TASK STATEMENT
From the records below, copy out each line that has the word "labelled".
--- SUPPLIED INFORMATION Enclosed Below ---
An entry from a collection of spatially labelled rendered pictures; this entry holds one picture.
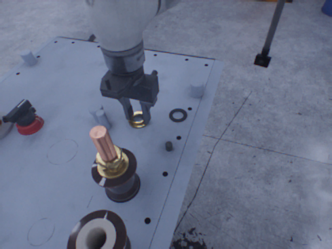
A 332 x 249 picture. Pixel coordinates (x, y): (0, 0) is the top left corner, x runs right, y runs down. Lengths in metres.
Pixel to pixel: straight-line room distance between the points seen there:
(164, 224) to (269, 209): 1.63
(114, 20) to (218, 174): 1.84
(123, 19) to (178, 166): 0.35
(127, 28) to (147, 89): 0.15
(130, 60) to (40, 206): 0.38
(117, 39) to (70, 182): 0.36
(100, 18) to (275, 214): 1.91
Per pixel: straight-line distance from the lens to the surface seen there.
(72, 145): 0.67
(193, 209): 1.97
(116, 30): 0.45
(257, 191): 2.13
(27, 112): 0.75
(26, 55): 1.03
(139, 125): 0.65
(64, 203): 0.59
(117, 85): 0.49
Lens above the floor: 1.86
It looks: 50 degrees down
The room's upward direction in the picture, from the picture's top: 5 degrees counter-clockwise
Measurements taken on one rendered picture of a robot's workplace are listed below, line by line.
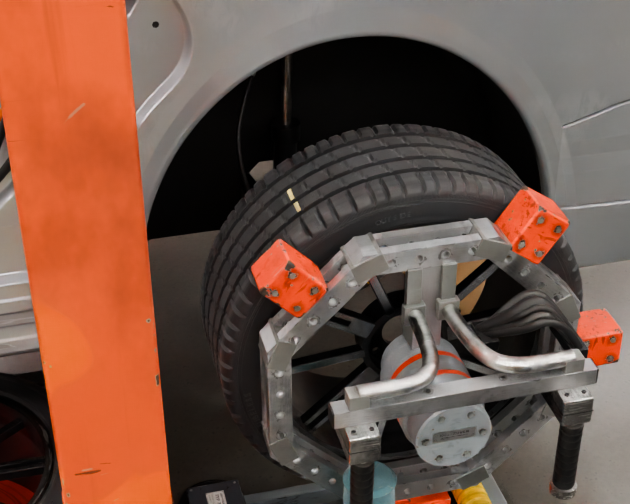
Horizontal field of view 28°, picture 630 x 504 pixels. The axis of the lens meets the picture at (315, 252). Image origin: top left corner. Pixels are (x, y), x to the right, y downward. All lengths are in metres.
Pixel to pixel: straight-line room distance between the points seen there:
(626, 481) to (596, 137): 1.09
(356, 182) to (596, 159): 0.62
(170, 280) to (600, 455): 1.41
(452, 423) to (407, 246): 0.29
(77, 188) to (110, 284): 0.16
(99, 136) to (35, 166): 0.09
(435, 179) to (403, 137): 0.14
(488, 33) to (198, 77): 0.52
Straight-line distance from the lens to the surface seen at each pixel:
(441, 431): 2.01
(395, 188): 2.01
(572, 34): 2.34
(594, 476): 3.25
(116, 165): 1.61
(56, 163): 1.60
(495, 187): 2.08
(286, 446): 2.13
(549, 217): 2.02
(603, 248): 2.62
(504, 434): 2.29
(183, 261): 3.96
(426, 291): 2.02
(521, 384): 1.94
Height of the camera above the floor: 2.20
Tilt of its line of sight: 34 degrees down
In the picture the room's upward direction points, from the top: straight up
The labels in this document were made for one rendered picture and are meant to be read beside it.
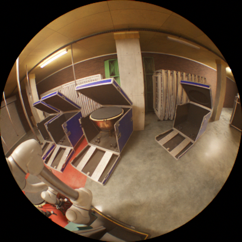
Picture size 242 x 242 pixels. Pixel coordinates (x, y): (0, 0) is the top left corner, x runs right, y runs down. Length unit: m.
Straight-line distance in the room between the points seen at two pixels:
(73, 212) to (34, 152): 0.54
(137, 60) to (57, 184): 2.74
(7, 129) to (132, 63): 8.01
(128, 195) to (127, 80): 2.69
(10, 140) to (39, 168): 7.19
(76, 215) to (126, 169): 1.48
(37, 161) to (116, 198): 1.47
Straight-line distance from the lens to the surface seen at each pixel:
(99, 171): 1.98
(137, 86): 2.52
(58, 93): 2.32
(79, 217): 0.84
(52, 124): 3.16
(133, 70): 2.52
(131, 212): 1.70
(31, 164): 0.53
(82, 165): 2.25
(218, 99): 5.38
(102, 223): 1.44
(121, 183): 1.82
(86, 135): 2.44
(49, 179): 0.61
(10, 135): 7.68
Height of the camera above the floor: 1.70
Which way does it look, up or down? 27 degrees down
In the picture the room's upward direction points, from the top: 7 degrees counter-clockwise
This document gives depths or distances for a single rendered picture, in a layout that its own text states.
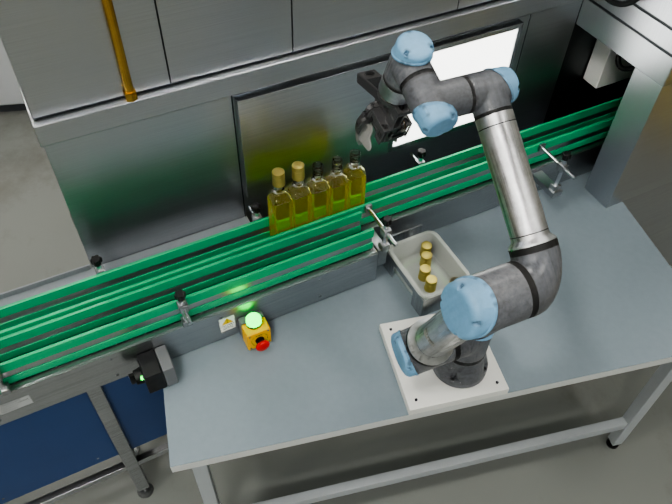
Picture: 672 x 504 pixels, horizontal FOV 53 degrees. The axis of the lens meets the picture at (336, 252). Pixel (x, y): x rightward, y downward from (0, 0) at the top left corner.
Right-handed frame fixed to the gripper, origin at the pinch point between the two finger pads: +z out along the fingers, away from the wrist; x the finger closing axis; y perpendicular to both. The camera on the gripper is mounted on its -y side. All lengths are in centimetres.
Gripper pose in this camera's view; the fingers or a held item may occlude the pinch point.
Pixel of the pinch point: (369, 135)
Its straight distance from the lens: 160.3
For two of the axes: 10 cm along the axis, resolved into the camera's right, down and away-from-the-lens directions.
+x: 8.9, -3.3, 3.1
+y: 4.1, 8.7, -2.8
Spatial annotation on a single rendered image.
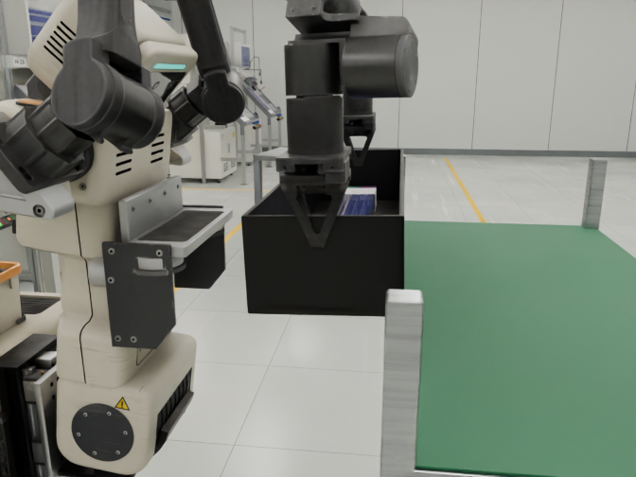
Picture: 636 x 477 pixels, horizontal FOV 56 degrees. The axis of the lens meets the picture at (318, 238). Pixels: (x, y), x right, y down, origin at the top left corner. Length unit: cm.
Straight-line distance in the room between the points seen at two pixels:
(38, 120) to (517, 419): 60
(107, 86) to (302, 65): 22
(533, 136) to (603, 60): 150
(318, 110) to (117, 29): 27
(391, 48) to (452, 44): 949
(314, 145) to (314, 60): 8
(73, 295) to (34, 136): 34
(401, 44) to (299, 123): 12
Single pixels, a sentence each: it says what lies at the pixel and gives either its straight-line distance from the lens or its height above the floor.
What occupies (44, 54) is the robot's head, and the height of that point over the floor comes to 130.
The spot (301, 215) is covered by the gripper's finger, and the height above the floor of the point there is 113.
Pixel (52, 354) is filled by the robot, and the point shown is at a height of 79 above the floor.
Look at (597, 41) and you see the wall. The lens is 1045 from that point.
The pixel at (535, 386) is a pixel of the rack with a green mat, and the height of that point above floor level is 95.
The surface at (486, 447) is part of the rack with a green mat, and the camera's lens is 58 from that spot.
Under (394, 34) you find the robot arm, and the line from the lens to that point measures 57.
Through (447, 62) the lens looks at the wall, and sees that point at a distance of 1002.
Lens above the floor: 127
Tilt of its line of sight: 15 degrees down
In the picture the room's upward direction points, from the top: straight up
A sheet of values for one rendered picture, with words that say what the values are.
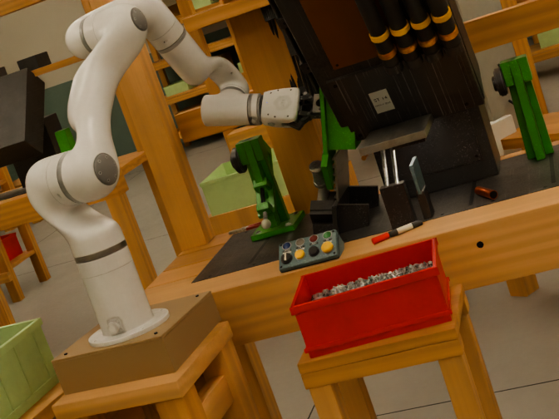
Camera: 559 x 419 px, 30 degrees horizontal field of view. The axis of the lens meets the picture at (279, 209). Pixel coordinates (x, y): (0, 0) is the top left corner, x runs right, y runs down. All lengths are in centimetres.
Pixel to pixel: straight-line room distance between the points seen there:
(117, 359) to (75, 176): 41
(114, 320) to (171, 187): 92
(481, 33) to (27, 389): 154
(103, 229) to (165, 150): 88
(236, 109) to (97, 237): 64
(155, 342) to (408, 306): 54
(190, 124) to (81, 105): 88
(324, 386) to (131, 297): 47
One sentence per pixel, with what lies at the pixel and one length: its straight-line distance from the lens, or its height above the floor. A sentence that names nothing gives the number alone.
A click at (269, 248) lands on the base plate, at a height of 90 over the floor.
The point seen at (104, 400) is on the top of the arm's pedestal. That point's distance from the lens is 230.
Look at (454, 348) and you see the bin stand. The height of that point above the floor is 76.
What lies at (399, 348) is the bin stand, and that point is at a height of 78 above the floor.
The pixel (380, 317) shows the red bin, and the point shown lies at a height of 85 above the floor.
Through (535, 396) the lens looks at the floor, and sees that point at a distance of 362.
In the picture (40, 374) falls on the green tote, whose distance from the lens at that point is 268.
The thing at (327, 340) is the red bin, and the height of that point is 83.
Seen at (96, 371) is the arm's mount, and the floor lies 89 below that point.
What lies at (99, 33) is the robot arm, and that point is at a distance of 247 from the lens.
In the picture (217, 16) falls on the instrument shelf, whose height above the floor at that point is 152.
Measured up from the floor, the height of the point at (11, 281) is 16.
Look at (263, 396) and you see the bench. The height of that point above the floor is 36.
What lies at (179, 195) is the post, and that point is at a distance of 317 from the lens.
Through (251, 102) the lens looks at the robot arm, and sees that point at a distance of 274.
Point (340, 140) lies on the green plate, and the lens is 263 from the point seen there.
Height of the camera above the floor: 155
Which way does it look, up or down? 12 degrees down
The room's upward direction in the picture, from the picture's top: 19 degrees counter-clockwise
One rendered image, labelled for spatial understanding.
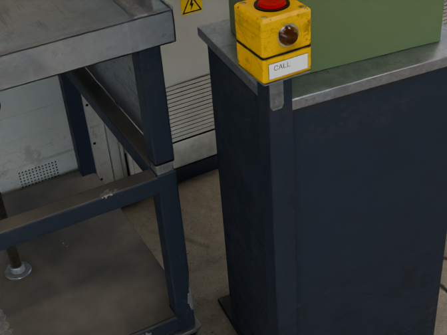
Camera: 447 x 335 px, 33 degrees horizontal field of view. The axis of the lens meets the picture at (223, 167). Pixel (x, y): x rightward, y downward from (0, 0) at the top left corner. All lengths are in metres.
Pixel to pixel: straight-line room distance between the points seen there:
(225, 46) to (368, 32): 0.24
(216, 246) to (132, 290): 0.41
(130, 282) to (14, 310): 0.25
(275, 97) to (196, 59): 0.98
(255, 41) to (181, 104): 1.09
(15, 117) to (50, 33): 0.81
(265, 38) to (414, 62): 0.30
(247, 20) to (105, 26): 0.24
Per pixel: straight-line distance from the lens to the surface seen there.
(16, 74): 1.18
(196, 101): 2.14
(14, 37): 1.21
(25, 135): 2.02
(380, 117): 1.26
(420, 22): 1.28
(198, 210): 2.15
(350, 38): 1.22
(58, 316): 1.67
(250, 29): 1.06
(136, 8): 1.23
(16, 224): 1.34
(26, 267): 1.80
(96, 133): 2.08
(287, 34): 1.04
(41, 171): 2.08
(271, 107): 1.12
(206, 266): 1.97
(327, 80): 1.19
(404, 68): 1.23
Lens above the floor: 1.32
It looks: 35 degrees down
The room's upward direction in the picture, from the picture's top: 5 degrees counter-clockwise
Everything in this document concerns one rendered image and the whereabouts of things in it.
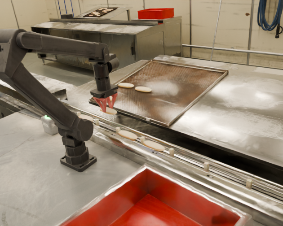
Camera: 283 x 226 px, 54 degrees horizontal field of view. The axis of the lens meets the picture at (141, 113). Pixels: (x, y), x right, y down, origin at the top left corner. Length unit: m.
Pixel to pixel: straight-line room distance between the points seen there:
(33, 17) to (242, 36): 5.95
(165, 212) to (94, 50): 0.60
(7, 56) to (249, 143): 0.77
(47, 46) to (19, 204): 0.49
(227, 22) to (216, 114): 3.86
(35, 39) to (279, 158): 0.78
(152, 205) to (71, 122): 0.38
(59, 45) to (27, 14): 7.82
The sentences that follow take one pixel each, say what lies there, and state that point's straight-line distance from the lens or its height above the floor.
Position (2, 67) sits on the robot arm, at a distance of 0.76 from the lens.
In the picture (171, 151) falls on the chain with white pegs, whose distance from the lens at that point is 0.98.
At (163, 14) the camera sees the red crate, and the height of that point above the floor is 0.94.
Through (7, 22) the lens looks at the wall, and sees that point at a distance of 8.48.
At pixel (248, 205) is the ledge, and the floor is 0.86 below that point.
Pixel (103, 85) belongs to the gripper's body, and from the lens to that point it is 1.11.
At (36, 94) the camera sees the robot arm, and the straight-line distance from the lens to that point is 0.84.
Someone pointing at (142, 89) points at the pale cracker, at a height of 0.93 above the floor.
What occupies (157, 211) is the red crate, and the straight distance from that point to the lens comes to 0.82.
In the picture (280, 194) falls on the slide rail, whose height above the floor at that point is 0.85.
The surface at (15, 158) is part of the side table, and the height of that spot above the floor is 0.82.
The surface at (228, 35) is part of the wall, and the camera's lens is 4.94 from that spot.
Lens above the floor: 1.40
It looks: 25 degrees down
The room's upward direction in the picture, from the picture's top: 5 degrees counter-clockwise
--- End of Enclosed SUPPLIED INFORMATION ---
RESPONSE AREA
An entry from a collection of spatially labelled rendered pictures; this entry holds one picture.
One rendered image, labelled for spatial understanding.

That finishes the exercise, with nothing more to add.